What I Write About

I write about the infinite number of intersections between every day life and the good news of the God who has come to get us.

Thursday, July 22, 2010

Drilling Down and Striking Gold with the Betrayal

I tend to be a generalist: I prefer the big-picture and trends, don't bog me down with too many details. This can be either a character flaw or a strength, depending on who you ask and what exactly is going down.

But in Scripture study, I tend to be a plodder. I'm in no rush to get through anything. I tend to drill down and soak in a small portion of Scripture rather than race through, check it off, and get precisely zero out of it.

But this summer I'm skimming over Matthew as I spend the summer looking at the questions Jesus asks. And sometimes in the process I realize some of the larger arcs that I've missed in my plodding over the years.

And other days I drill down into a question and the immediate context and I strike gold.

This morning I was in the scene in Matthew 26 where Jesus is betrayed. One of the disciples (traditionally ascribed to Peter) pulls a sword out to fight off the crowd (and to cut off the ear of one of them) coming to arrest Jesus. But Jesus rebukes him and poses these two questions:
"Do you think that I cannot appeal to my Father and he will at once send me more than twelve legions of angels? But how then would the scriptures be fulfilled which say it must happen this way?....all this has taken place so that the scriptures of the prophets might be fulfilled."
The double-appeal to the scriptures being fulfilled is what struck me this morning. Taken in isolation this entire event can be seen as nothing other than a tragedy, a brilliant life cut tragically short. Unfortunately, many have attempted to read it this way over the years.

But Jesus insists that this isn't an isolated event. This mob-scene is not an accident. And Jesus is committed to submitting his life, this particular crisis and potential-for-panic-moment all to a larger story which he is the climax of but over which he has no control at this particular moment. He has relinquished control--on purpose.

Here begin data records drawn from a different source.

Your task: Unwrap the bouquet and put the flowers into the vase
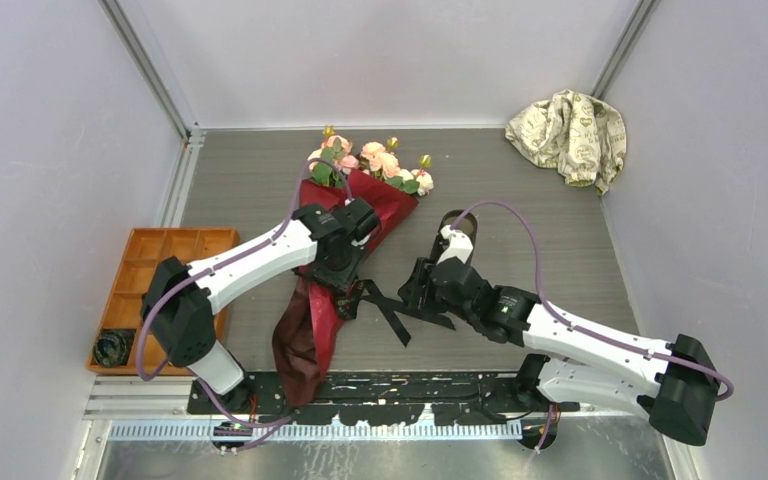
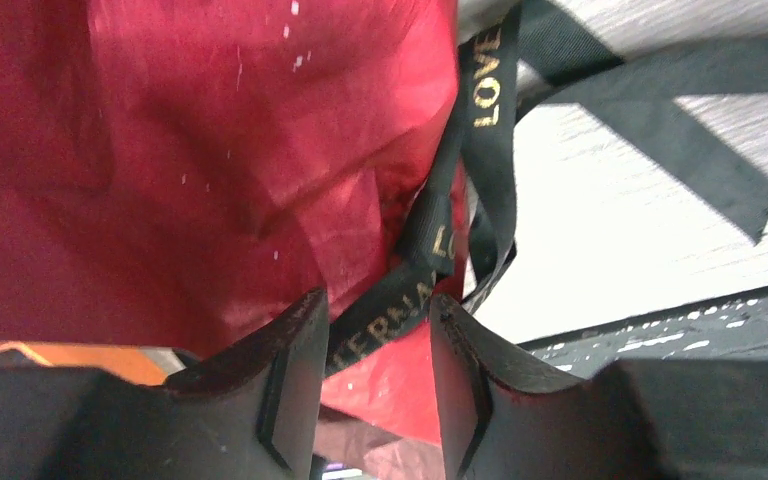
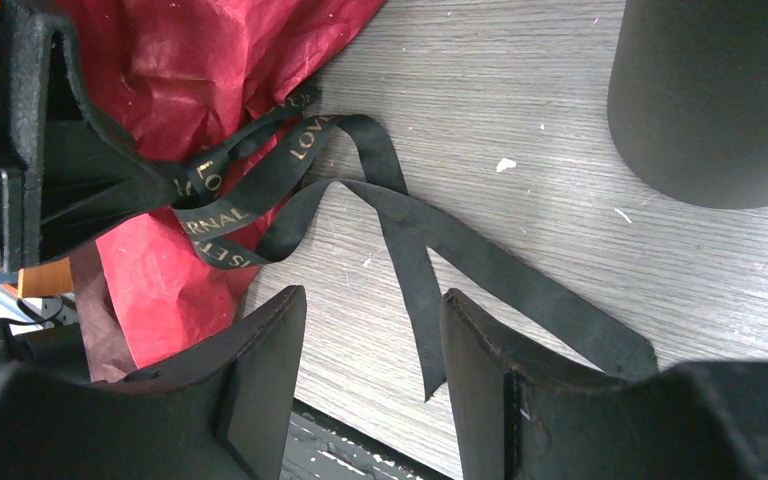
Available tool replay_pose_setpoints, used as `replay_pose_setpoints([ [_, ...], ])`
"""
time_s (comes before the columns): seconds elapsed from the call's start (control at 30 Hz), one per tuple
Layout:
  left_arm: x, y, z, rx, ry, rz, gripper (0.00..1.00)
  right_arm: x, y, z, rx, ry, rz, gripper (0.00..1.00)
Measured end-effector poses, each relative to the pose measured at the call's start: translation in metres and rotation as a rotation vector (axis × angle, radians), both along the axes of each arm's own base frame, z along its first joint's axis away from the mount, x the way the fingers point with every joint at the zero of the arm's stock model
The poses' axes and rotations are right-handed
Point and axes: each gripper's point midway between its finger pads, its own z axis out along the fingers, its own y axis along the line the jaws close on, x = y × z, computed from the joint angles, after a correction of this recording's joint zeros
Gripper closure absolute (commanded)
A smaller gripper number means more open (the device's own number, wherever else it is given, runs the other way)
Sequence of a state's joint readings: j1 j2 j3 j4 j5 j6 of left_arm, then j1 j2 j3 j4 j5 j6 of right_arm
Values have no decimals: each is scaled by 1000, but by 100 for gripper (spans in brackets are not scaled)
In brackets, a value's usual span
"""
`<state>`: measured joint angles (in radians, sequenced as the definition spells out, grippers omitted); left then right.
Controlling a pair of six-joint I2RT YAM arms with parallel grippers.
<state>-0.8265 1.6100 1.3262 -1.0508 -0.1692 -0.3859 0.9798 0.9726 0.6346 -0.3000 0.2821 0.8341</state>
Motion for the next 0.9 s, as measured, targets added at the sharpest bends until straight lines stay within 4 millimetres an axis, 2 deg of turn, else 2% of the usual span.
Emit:
replay_pose_setpoints([
  [0.2,-18,12,-1,62,58,-8,58,-1,-1,-4,-4,4,1,42],
  [0.33,-28,13,-3,67,91,-8,58,-1,-1,-5,-3,6,4,42],
  [0.6,-60,26,-29,90,217,-14,58,-2,0,-5,2,10,6,42],
  [0.73,-69,26,-37,86,250,-16,65,-3,1,-4,5,14,8,42],
  [0.9,-65,19,-39,59,232,-7,76,-3,1,-4,7,14,8,44],
])
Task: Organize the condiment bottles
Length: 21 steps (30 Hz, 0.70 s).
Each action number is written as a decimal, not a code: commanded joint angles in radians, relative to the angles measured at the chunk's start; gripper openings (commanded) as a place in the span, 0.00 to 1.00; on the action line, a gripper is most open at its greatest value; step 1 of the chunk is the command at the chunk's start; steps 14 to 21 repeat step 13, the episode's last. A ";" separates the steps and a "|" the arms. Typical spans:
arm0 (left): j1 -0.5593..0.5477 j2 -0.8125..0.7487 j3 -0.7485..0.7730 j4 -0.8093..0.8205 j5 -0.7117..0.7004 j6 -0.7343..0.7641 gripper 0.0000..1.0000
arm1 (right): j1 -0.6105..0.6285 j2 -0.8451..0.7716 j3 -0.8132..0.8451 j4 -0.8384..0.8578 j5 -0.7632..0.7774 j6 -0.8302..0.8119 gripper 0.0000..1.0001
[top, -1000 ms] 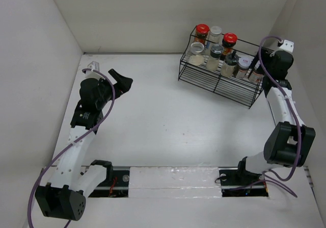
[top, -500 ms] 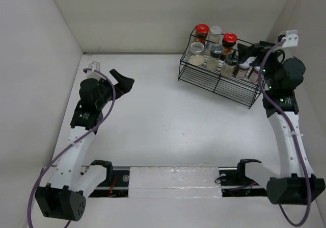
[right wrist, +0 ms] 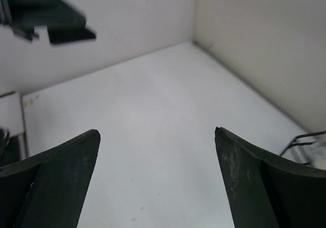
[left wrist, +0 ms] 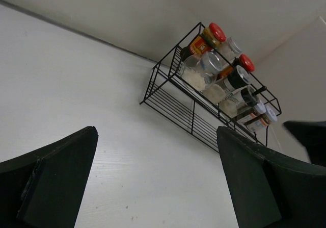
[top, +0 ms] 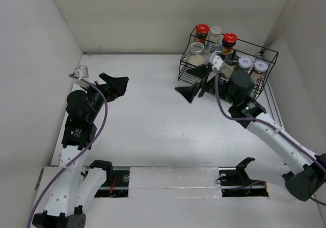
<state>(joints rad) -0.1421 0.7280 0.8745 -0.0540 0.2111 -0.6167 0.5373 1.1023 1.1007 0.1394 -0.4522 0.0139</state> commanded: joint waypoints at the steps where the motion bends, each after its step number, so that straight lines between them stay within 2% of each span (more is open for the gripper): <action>1: 0.006 -0.045 -0.012 0.043 -0.035 0.009 1.00 | 0.119 0.025 -0.090 0.005 0.027 -0.044 1.00; 5: 0.006 -0.085 -0.012 0.043 -0.035 -0.002 1.00 | 0.312 0.044 -0.237 0.023 0.200 -0.068 1.00; 7: 0.006 -0.113 -0.012 0.043 -0.035 -0.002 1.00 | 0.346 0.053 -0.303 0.037 0.259 -0.058 1.00; 13: 0.006 -0.145 -0.055 0.066 0.045 -0.002 1.00 | 0.355 0.030 -0.357 0.080 0.371 -0.031 1.00; 21: 0.006 -0.145 -0.055 0.066 0.045 -0.002 1.00 | 0.355 0.030 -0.357 0.080 0.371 -0.031 1.00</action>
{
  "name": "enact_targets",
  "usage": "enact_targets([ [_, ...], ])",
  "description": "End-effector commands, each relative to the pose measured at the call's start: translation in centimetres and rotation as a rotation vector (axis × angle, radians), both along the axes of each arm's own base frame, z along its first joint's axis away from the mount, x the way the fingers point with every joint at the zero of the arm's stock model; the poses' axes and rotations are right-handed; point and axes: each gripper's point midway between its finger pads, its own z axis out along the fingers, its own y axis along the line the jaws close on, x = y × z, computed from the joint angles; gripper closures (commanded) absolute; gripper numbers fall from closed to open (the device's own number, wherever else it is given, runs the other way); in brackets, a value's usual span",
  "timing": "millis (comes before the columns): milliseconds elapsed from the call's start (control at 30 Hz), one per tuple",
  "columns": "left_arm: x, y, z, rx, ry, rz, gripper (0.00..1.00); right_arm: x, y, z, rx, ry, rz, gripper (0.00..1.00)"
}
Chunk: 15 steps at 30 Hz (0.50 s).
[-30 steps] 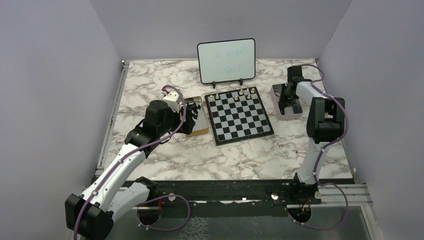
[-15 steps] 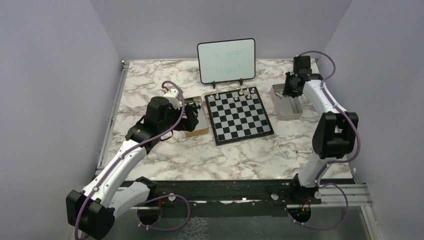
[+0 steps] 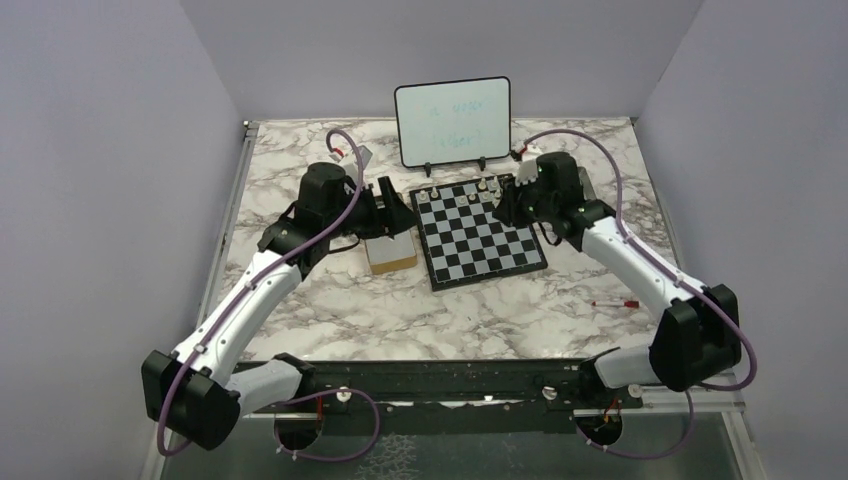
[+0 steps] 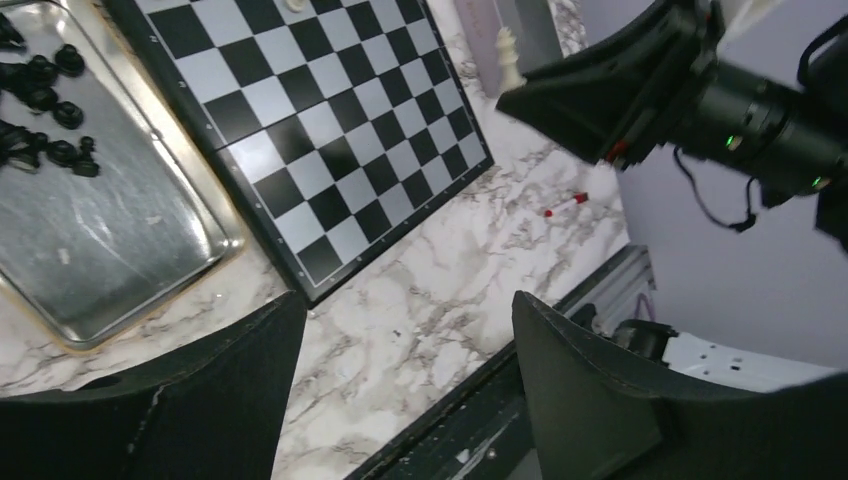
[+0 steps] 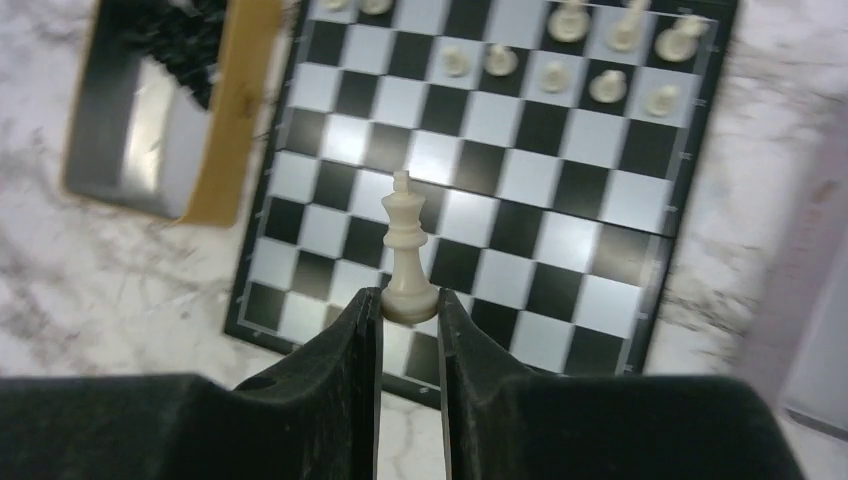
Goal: Set up the chess pieces on the board
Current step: Pick up the chess piece from the storage box, then place the chess piece on the chessboard.
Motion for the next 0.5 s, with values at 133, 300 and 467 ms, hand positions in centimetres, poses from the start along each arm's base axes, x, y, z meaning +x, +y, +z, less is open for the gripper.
enact_targets([
  [133, 0.3, -3.9, 4.1, -0.228, 0.099, -0.091, 0.32, -5.4, 9.0, 7.2, 0.213, -0.387, 0.401, 0.81],
  [300, 1.1, -5.5, 4.0, -0.28, 0.162, -0.132, 0.35, -7.4, 10.2, 8.6, 0.267, -0.466, 0.485, 0.82],
  [467, 1.9, -6.8, 4.4, -0.361, 0.194, -0.161, 0.33, -8.1, 11.0, 8.6, 0.279, -0.464, 0.541, 0.81],
])
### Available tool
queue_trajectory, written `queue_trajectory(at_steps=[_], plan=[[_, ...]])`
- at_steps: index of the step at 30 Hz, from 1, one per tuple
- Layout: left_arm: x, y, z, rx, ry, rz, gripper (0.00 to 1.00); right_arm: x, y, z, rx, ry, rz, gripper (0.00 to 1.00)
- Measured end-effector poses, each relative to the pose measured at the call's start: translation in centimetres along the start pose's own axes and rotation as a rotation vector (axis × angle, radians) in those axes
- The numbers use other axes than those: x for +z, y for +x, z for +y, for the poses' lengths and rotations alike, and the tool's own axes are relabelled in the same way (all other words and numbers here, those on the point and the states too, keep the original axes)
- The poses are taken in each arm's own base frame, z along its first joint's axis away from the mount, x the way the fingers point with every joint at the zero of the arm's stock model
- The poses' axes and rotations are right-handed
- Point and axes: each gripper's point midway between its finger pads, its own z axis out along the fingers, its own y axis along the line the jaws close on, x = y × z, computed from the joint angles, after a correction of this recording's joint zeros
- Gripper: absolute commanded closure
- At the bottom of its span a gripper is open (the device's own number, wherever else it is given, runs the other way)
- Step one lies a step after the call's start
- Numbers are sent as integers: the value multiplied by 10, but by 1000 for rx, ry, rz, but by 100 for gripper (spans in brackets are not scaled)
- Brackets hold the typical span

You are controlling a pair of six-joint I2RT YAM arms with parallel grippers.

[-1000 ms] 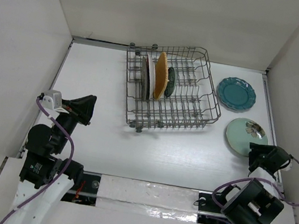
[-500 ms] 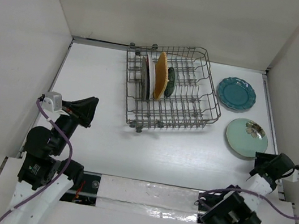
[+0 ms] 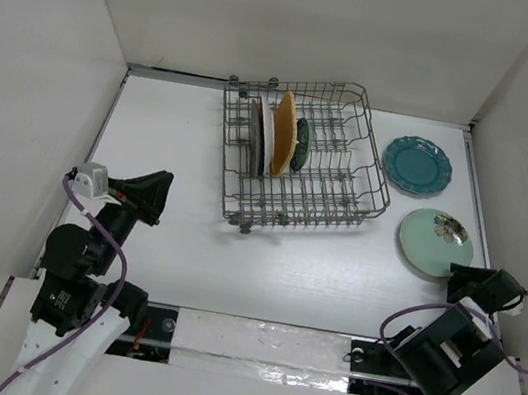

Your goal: Load the plates into the dish rack

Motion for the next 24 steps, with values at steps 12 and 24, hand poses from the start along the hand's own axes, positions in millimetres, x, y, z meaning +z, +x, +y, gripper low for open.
queue_trajectory(at_steps=[12,24], plan=[[1,1,0,0,-1,4,88,15,7,11,62,-68,32,64],[1,1,0,0,-2,3,88,15,4,24,52,-103,14,100]])
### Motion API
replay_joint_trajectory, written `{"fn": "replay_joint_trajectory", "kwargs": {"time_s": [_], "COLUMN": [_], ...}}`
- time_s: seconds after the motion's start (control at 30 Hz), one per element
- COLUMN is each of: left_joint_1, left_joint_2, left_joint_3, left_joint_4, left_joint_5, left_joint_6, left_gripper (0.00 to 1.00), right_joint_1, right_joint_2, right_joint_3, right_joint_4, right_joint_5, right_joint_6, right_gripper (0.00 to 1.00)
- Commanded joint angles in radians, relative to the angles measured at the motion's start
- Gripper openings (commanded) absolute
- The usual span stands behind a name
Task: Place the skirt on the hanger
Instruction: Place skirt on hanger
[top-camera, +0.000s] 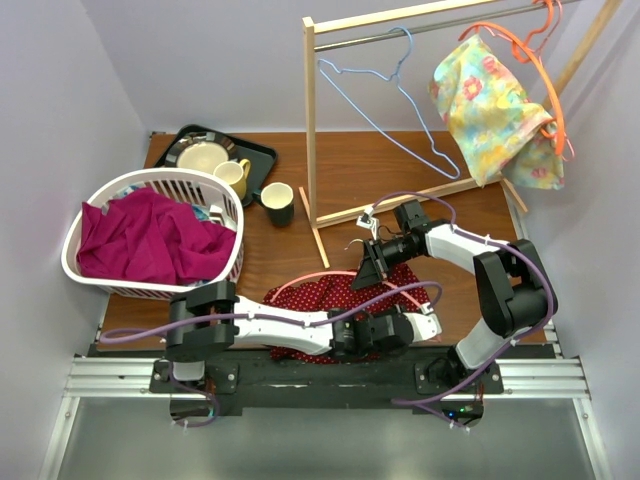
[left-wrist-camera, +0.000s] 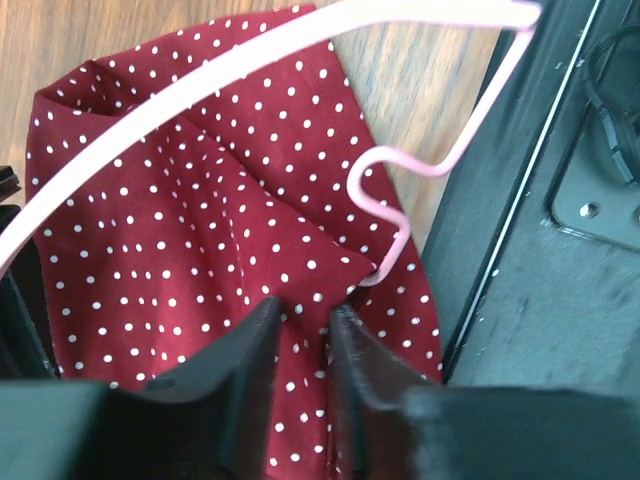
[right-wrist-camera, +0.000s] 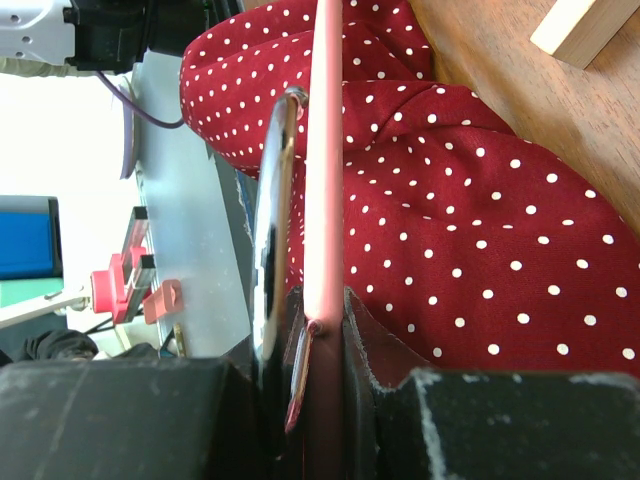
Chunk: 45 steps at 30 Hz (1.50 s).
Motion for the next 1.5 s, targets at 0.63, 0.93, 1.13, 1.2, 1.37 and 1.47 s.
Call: {"fn": "replay_joint_trajectory", "kwargs": {"time_s": [0.63, 0.93, 1.13, 1.2, 1.37, 1.47], "left_joint_1": [0.105, 0.104, 0.092, 0.081, 0.049, 0.03], "left_joint_2": [-0.248, -0.394, -0.468, -0.458, -0.411, -0.386], "left_joint_3": [-0.016, -0.04, -0.039, -0.036, -0.025, -0.031], "left_joint_4": [0.092, 0.135, 0.096, 0.067, -0.005, -0.012], "left_joint_5": [-0.007, 0.293, 0.499, 0.575, 0.647, 0.7], "left_joint_6": [-0.02, 0.022, -0.004, -0.03, -0.077, -0.11], "left_gripper": [0.0, 0.0, 0.0, 0.0, 0.0, 0.0], "right_joint_1": [0.014, 0.015, 0.012, 0.014, 0.009, 0.011], "right_joint_2": [-0.013, -0.01, -0.044, -0.067, -0.189, -0.249], "right_joint_3": [0.038, 0.056, 0.064, 0.072, 0.081, 0.088], "right_joint_4": [-0.029, -0.035, -0.038, -0.049, -0.083, -0.116], "right_joint_5": [-0.033, -0.002, 0.005, 0.008, 0.039, 0.108], "right_joint_6": [-0.026, -0.037, -0.052, -0.068, -0.111, -0.14], "right_gripper": [0.0, 0.0, 0.0, 0.0, 0.0, 0.0]}}
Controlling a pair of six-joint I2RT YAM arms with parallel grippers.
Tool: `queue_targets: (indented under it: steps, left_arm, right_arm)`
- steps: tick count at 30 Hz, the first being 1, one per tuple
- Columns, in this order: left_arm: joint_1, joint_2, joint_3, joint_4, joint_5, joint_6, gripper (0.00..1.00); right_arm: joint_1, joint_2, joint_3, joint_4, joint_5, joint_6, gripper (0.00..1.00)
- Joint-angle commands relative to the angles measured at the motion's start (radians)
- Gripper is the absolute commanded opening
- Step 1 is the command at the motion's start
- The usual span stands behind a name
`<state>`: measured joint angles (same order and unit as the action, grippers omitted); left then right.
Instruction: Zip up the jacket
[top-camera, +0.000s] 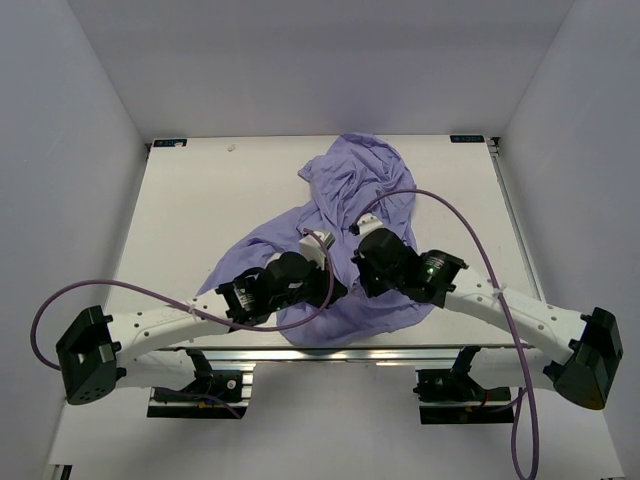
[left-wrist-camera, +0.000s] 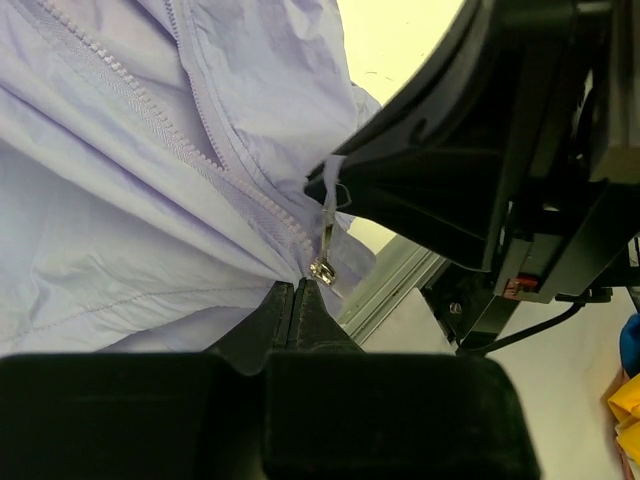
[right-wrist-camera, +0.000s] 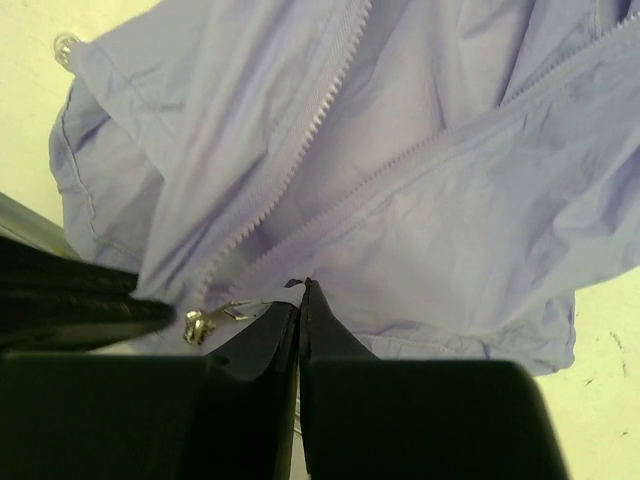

The question then is this: am I willing to enter this larger story as well even and especially at moments of crisis, trauma, or great uncertainty?

What if my life isn't about what I experience in my life? What if I'm honestly just a "bit part" in God's saving work? What if my great, great, great, great grandkids are in some ways God's real purposes my life?

What if there's difficult seasons of my life that aren't there for any other reason than so that the God's plans might be fulfilled? Am I okay with that?

And I think the answer, for me anyway, is that it depends on what day you ask me and what's going on at any particular moment. But for today, the submission of Jesus to his Father's larger purposes, even at excruciating cost to himself, is cause for worship...and serious self-reflection.